OK your sponteneity issue: 

So now you have to suggest a substance that could convert AuCl4 back to Au(s).  The Oxidized AuCl4 is going to be reduced back to Au (s). 

To do that you have to look at the Activity Series.  The SPONTENEITY of the reduction (if the process as driven by this chosen species produces a spontaneous RXN) has to be determined from the Activity Series...

So you are looking for some species that will oxidize more easily than gold.  In this process the gold is reduced to its solid/elemental state where the oxidation state on Au⁰.

You want to view the AUCl4 as the oxidiziing agent. An oxidizing agent causes another substance to be oxidized.  So you look at the AuCl4 as your oxidizing agent. 
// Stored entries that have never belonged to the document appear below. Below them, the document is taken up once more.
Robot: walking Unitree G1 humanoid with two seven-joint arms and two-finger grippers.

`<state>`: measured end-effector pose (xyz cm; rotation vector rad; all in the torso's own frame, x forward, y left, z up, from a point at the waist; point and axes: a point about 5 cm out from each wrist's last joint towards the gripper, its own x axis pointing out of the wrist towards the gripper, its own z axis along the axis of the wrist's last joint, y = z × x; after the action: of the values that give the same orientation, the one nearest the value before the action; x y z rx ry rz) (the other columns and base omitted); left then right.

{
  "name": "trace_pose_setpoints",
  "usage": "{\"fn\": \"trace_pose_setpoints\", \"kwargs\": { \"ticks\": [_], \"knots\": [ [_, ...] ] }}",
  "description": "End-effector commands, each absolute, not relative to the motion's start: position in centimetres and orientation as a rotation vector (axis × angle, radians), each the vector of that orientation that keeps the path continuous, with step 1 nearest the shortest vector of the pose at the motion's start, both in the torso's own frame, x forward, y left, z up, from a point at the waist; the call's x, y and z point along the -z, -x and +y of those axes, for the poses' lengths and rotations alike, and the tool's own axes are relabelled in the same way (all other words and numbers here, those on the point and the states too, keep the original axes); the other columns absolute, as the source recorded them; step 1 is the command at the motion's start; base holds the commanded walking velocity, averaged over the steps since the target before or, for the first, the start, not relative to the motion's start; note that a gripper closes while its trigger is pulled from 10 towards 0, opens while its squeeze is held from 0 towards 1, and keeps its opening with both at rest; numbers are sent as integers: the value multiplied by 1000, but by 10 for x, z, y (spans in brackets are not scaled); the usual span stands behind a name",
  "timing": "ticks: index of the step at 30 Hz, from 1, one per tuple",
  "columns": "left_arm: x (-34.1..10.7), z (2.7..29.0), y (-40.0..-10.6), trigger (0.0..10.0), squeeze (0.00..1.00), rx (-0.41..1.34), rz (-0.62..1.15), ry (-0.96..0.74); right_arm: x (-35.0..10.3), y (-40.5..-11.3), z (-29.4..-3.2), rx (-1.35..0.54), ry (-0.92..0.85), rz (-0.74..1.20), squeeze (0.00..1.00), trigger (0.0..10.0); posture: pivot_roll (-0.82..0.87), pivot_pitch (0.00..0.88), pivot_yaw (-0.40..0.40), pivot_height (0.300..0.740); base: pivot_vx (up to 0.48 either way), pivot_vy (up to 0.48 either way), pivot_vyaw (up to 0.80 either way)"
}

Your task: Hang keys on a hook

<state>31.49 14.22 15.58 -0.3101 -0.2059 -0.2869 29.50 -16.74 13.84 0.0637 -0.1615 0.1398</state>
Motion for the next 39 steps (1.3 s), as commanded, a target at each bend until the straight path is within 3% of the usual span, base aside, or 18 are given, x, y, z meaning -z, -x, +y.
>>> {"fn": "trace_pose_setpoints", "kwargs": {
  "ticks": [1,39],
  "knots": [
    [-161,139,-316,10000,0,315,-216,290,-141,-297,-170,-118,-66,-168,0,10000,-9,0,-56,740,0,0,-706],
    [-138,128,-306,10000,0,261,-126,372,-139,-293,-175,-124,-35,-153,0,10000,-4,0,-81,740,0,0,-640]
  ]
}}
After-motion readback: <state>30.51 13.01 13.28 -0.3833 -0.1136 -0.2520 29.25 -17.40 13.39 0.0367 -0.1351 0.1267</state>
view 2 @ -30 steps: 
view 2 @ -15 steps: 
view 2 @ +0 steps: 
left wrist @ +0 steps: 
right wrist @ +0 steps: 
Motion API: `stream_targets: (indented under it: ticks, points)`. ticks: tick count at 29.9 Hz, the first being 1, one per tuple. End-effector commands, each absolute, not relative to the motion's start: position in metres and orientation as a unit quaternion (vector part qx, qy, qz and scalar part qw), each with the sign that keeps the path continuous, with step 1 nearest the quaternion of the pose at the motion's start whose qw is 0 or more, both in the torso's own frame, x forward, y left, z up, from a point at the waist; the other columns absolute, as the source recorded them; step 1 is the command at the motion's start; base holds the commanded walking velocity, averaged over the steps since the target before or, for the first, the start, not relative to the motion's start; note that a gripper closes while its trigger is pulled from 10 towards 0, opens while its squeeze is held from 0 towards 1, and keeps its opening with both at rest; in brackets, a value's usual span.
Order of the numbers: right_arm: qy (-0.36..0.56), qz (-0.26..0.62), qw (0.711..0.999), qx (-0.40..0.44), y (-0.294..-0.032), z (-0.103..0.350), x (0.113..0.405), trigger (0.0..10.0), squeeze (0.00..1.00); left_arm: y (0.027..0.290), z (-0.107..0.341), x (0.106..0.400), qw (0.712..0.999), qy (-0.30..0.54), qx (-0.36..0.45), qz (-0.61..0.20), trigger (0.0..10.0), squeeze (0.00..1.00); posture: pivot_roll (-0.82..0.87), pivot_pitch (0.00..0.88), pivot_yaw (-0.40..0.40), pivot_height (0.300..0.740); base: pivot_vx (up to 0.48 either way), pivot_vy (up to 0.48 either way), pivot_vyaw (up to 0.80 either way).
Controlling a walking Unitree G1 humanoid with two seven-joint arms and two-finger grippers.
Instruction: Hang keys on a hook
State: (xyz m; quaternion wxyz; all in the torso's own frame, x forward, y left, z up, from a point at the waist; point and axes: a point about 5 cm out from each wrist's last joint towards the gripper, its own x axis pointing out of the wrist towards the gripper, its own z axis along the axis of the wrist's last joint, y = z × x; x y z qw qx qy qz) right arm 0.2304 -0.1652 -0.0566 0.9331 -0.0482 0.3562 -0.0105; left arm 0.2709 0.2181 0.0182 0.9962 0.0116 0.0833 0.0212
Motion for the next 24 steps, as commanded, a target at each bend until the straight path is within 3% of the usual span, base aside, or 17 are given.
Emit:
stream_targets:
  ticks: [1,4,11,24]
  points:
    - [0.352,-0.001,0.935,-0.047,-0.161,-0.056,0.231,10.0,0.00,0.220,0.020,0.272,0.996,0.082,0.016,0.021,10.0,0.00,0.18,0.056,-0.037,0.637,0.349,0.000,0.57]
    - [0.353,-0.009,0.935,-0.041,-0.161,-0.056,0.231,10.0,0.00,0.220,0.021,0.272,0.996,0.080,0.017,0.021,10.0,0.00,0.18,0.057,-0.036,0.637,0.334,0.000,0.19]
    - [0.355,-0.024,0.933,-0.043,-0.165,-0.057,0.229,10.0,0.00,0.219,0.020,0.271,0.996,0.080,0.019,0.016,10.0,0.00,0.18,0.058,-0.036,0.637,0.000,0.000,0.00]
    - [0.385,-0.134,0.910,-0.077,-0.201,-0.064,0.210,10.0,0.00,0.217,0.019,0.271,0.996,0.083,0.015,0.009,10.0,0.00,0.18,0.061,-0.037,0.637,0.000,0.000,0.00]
An oxidizing substance ia always reduced in the process of oxidizing another species.

A reducing agent causes another substance to be reduced.  You want a substance that will reduce the Au to its elemental state.  As the reducing agent reduces the AuCl4 to Au it is going to be oxidized.

Gold:  Au is at the very bottom of the scale in terms os EASE OF OXIDATION.

The RXN:  Au   ----> Au^+[sup]3 [/sup] + 3e^-  is at the bottom of the list...

Gold has the hihest reduction potential and the lowest oxidation potential.

Here te gold cation will gain 3 electrons.

This HINT should make your process very easy....

You are going to have to look at the reduction potentials and the activity series to answer the last part of the question.

And remember:  A spontaneous redox reaction involves the transfer of electrons.

[AWK]

Practically zinc (preferable dust) is used.